Levator Syndrome

What is ‘Levator syndrome’?

Levator syndrome is a condition caused by spasms of the levator muscle, a large muscle in the lower pelvis which surrounds the rectum and which attaches to the tailbone.

What are the symptoms of levator syndrome?

A dull aching pain, often occurring after prolonged sitting. This may also be noticeable at night. Some people have the pain until they get up and move around; others have brief, sharp pains lasting only a few seconds. Such pains can awaken one from sleep.

Why do people get levator syndrome?

The causes of this condition are not well understood. Tension and stress have often been associated with the condition; poor posture with slouching is also a factor is some cases; but in most instances, the exact cause is unknown.
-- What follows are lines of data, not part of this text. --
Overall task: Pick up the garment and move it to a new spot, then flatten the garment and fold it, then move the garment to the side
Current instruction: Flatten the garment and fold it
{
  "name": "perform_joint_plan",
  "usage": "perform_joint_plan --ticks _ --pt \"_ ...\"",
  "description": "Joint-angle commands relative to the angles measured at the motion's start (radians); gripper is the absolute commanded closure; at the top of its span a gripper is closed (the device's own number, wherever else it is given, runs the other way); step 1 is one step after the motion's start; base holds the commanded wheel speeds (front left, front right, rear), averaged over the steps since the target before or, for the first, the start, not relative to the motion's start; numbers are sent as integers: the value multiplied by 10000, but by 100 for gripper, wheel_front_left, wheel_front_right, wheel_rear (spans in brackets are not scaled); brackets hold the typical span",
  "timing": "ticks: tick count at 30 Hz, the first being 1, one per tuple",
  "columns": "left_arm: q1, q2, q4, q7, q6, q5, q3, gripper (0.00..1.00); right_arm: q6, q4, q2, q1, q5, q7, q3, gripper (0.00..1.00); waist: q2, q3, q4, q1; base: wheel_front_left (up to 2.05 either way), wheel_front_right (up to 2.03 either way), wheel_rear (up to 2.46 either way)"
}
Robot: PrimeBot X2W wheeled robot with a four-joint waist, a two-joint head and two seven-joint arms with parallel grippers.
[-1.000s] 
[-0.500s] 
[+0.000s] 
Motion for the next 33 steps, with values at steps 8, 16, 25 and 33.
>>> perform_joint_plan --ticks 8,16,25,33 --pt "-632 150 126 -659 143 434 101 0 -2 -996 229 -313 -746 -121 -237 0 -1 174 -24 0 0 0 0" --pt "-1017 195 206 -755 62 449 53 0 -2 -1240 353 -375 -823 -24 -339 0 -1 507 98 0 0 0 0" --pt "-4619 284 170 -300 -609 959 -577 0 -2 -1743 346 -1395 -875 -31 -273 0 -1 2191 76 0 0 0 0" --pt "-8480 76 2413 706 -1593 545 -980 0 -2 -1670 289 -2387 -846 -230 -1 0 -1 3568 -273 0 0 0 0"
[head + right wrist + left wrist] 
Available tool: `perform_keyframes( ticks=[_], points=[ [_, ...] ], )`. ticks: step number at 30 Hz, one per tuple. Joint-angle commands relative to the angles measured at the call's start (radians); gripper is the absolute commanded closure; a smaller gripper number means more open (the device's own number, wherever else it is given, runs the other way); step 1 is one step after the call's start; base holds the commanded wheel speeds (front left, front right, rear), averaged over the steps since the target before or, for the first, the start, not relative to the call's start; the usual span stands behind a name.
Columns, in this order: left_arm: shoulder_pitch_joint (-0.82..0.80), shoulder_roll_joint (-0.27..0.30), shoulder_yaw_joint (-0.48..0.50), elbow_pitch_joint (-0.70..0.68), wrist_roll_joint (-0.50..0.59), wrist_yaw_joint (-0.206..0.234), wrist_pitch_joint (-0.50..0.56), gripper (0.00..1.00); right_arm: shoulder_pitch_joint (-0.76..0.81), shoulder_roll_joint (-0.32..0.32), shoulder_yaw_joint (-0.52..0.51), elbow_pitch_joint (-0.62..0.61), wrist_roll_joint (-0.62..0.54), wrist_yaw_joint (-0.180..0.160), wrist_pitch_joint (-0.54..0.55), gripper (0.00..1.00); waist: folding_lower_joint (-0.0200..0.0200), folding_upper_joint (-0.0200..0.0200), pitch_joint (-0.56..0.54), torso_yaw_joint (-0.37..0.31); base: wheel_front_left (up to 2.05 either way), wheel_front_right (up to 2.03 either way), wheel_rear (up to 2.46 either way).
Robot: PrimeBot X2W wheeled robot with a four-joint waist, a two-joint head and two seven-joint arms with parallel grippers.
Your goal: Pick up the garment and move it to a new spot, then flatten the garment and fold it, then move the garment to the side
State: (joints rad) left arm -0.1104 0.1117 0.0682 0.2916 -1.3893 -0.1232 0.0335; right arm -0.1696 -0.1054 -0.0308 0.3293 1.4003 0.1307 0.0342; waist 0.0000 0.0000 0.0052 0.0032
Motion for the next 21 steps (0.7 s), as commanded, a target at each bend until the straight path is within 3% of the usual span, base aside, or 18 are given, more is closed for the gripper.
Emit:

How is levator syndrome diagnosed?

The symptoms described above are usually highly suggestive of this condition; bowel movements often make the aching pain better, unlike other painful conditions of the anorectal area. Also, the muscle is tender and tense when examined by the doctor, especially in the area of the tailbone.

What can be done to treat this condition?

The first step is to reach a correct diagnosis, and to distinguish this condition from similar problems in the anorectal area, which may be treated differently. The first step in treatment is usually to massage the levator muscle. This is done in the office by the doctor, and consists of an ultrasound massage probe placed in the rectum adjacent to the muscle. This treatment is performed once a week for six weeks, and is successful in about half of all patients with this problem.

In cases where massage is not helpful, the next step is treatment by electro-galvanic stimulation. This is a treatment performed by a physical therapist, and involves the placement of a small plug or probe in the anus; this plug is connected to a machine which uses a gentle electrical current to stimulate the muscle for 20 to 30 minutes at a time; when the current is turned off, the muscle is often fatigued and unable to spasm so easily. This treatment usually is performed three times a week for two weeks. It helps approximately 60% of those patients treated in this way.

Other alternative treatments include biofeedback or acupuncture. If no relief is obtained from the treatments mentioned above, another alternative is to massage the muscle very vigorously in the operating room, using a brief anesthetic. This is sometimes combined with injection of botulinum toxin (Botox), which may be effective in paralyzing the levator muscle for up to six months; allowing relief of pain. Patients leave the hospital an hour or two after completing this treatment. This treatment is necessary only in the most difficult cases, and is often, but not always, successful in eliminating the aching.

Are there any medications that can help? What about ‘muscle relaxants’?

Medications are only rarely helpful. ‘Muscle relaxants’ do not, in fact, relax the muscles, but only give temporary relief from anxiety; they are not useful in achieving a long-term solution to this problem.

Once my symptoms improve, will they come back?

Sometimes there is a tendency for this condition to re-occur at various times throughout life, often as a result of stress or posture problems which may have caused the original problem. However, it has a tendency to get better with time and increasing age.